Health is regarded as a public good. As a goal in itself, a human right, and as a prerequisite for advancement and development in areas like education and employment. The aim of UHC is that rich and poor, regardless of country or region of origin, get access to necessary health services. Health care should be accessible both geographically and financially. Last year on World UHC Day, Cordaid stressed that having to walk 27 kilometers to a clinic for a prenatal visit is unacceptable. Preventive basic healthcare should be free, or affordable at the very least.

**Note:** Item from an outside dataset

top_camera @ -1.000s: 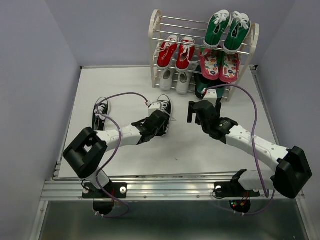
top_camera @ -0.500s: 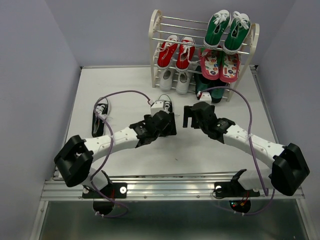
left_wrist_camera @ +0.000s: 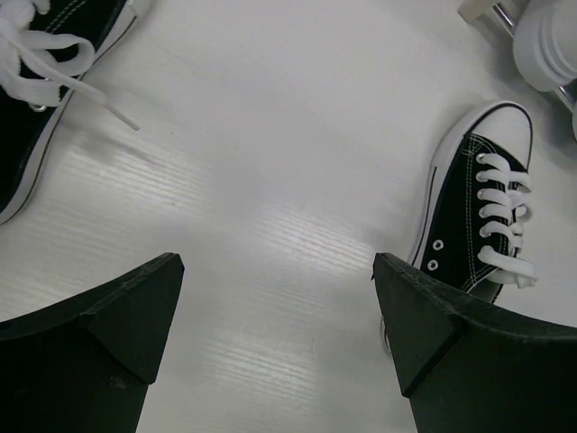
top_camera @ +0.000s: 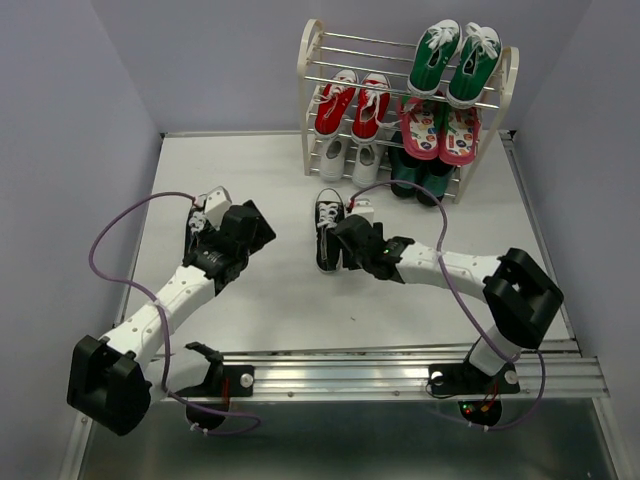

No additional financial burden
Countries and international organizations like the World Health Organization (WHO) and the World Bank are in theory on the same page when it comes to the definition of financial accessibility. Financial access to health means that essential health services (which includes medication) may not lead to financial hazard. Households should not have to deal with financial difficulties or additional financial burden caused by health expenses. In 2015, WHO and the World Bank expressed concerns about the fact that 400 million people still don’t have access to essential health services, and that 6% of the population in low- and middle-income countries is being driven further into extreme poverty due to health expenditure.
The right direction
Realizing financial access to health is a huge challenge for governments worldwide. We still have a long way to go. So how do we determine whether we are taking steps in the right direction? Should we be happy with increasingly more people getting health insurance? Until recently, the Inter-Agency Expert Group (IAEG), which monitors the progress indicators of the SDGs, indeed used health insurance as a criterion for access to health. However, WHO and many NGOs pressed for an alternative, since having health insurance does not automatically mean one is protected from financial setbacks. Also, in some countries, health insurance actually widens the gap between rich and poor. A few weeks ago, fortunately, the IAEG backs the proposal for a new indicator.
Anguish and high costs
There are concerns about financial access to health in the Netherlands, too. In 2013, TNS NIPO reported that three-quarters of Dutch medical specialists and general practitioners had experienced that patients in their practices refrained from health care because of high costs. According to the Dutch Practitioners Association, 94% of general practitioners had had the same experience. This can only mean one thing: the health system in its current state causes financial problems for many. The deductible excess is increasing, and patients don’t pursue their practitioner’s referral to second-line care and won’t take prescriptions because these have to be paid from their deductible excess. Also, increasingly more people don’t visit their physiotherapist or dentist anymore because of their deductible excess. Unfortunately, this often leads to deteriorating health complaints – which not only cause more anguish, but are also more expensive to treat.
Now is the time for ambition
Since the Dutch general elections are coming up in March 2017, health care is currently a pivotal topic. For Wemos, this year’s UHC Day slogan is therefore also a message to Dutch political parties preparing for the elections: ‘Act with ambition!’. Access to essential health services should be a reality for all – in the Netherlands as well as in other parts of the world. Together with our partners of the Health Systems Advocacy Partnership we look forward to UHC plans, and all the more to their realization. Now is the time for ambition, for health for all!